What is required:
Retype the listing exactly as it stands, and keep every image out.

Collected material:

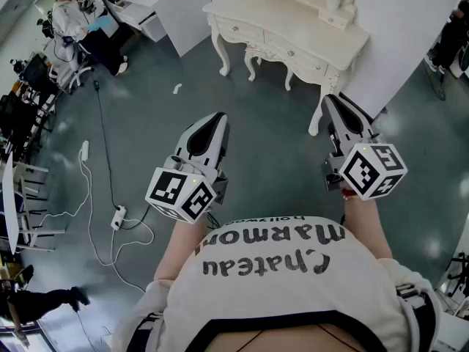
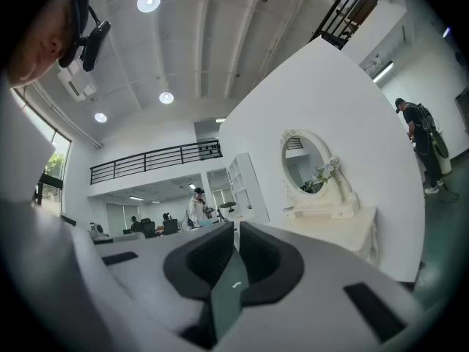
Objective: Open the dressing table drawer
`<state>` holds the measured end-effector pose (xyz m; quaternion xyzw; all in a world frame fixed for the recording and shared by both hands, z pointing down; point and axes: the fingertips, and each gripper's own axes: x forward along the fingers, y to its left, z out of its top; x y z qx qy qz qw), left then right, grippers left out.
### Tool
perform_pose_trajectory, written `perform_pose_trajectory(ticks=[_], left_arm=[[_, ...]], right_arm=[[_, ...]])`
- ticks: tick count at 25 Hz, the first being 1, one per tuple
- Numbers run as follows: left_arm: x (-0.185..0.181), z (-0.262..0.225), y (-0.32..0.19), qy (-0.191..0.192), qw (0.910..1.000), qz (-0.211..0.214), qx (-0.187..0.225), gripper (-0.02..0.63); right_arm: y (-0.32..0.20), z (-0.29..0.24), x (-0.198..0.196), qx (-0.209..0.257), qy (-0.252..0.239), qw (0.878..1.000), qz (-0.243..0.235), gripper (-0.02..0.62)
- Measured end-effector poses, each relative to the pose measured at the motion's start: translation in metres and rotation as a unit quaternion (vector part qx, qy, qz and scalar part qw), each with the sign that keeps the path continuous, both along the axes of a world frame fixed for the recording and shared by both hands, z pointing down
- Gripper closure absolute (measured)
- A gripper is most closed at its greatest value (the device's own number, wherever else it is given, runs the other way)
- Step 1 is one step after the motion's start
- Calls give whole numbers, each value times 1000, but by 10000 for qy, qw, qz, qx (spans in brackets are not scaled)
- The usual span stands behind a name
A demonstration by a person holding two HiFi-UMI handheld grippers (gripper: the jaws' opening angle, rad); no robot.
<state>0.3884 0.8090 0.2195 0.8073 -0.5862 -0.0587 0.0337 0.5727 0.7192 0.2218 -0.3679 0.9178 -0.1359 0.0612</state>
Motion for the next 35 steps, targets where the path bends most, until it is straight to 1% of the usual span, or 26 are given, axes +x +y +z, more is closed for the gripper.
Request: perform_pose_trajectory(ticks=[7, 10, 14, 17, 19, 23, 26, 30, 35], left_arm=[[11, 0, -14, -7, 9999, -58, 138, 583], [14, 7, -18, 90, 9997, -152, 169, 583], [18, 26, -28, 171, 9996, -236, 68, 583], [16, 40, -37, 241, 9993, -280, -72, 583], [12, 44, -43, 274, 9990, -311, -148, 583], [-4, 44, -58, 306, 9988, -349, -184, 583], [-19, 49, -76, 366, 9987, -318, -176, 583], [-42, 54, -118, 400, 9987, -236, -196, 583], [-84, 41, -174, 367, 9990, -102, -253, 583]], right_arm=[[-14, 2, 13, 119, 98, 9999, -4, 552], [-21, 8, 17, 124, 198, 9997, -70, 552], [-35, 28, 19, -20, 238, 9996, -169, 552], [-47, 45, 15, -214, 275, 9991, -257, 552], [-53, 50, 6, -297, 338, 9984, -354, 552], [-68, 50, -15, -213, 626, 9970, -413, 552], [-84, 57, -34, -205, 749, 9960, -435, 552], [-121, 64, -62, -257, 882, 9949, -424, 552], [-175, 50, -109, -289, 875, 9950, -396, 552]])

Result below:
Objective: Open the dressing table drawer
`<state>` holds the measured end-effector pose (xyz m; quaternion xyzw; all in a world frame fixed for the recording and shared by both hands, z pointing down; point and axes: the fingertips, and each gripper's own axes: x forward along the fingers, y to its left, z out of its top; x y z qx qy qz qw), left then right, grippers left out.
### Tool
perform_pose_trajectory, written `perform_pose_trajectory(ticks=[_], left_arm=[[_, ...]], right_arm=[[_, ...]])`
- ticks: tick count at 25 Hz, the first being 1, one per tuple
- Numbers run as follows: left_arm: x (-0.185..0.181), z (-0.262..0.225), y (-0.32..0.19), qy (-0.191..0.192), qw (0.910..1.000), qz (-0.211..0.214), qx (-0.187..0.225), gripper (-0.02..0.63); right_arm: y (-0.32..0.20), z (-0.29..0.24), x (-0.198..0.196), qx (-0.209..0.257), qy (-0.252..0.239), qw (0.878..1.000), qz (-0.243..0.235), gripper (-0.02..0.62)
- Measured end-effector poses, each relative to the pose measured at the motion's start: translation in metres and rotation as a unit quaternion (vector part qx, qy, qz and scalar part qw), each with the sign that keeps the path continuous, both along the axes of a world frame fixed for the recording and shared by both hands, z pointing down
- Gripper closure absolute (measured)
- A gripper is most closed at its greatest value (the device's own number, wherever else it is given, runs the other way)
- Step 1 is one step after the motion's start
- Calls give whole numbers, each value times 1000, but by 10000 for qy, qw, qz, qx (spans in brackets are not scaled)
- The usual span stands behind a name
A demonstration by a person holding two HiFi-UMI handheld grippers (gripper: the jaws' opening angle, rad); no robot.
<state>0.3884 0.8090 0.2195 0.8073 -0.5862 -0.0587 0.0337 0.5727 0.7192 0.2218 -0.3679 0.9178 -0.1359 0.0612</state>
Motion for the next 35 steps, targets where the path bends most, until it is straight to 1% of the usual span, or 26 are given, axes +x +y +z, more is closed for the gripper.
Request: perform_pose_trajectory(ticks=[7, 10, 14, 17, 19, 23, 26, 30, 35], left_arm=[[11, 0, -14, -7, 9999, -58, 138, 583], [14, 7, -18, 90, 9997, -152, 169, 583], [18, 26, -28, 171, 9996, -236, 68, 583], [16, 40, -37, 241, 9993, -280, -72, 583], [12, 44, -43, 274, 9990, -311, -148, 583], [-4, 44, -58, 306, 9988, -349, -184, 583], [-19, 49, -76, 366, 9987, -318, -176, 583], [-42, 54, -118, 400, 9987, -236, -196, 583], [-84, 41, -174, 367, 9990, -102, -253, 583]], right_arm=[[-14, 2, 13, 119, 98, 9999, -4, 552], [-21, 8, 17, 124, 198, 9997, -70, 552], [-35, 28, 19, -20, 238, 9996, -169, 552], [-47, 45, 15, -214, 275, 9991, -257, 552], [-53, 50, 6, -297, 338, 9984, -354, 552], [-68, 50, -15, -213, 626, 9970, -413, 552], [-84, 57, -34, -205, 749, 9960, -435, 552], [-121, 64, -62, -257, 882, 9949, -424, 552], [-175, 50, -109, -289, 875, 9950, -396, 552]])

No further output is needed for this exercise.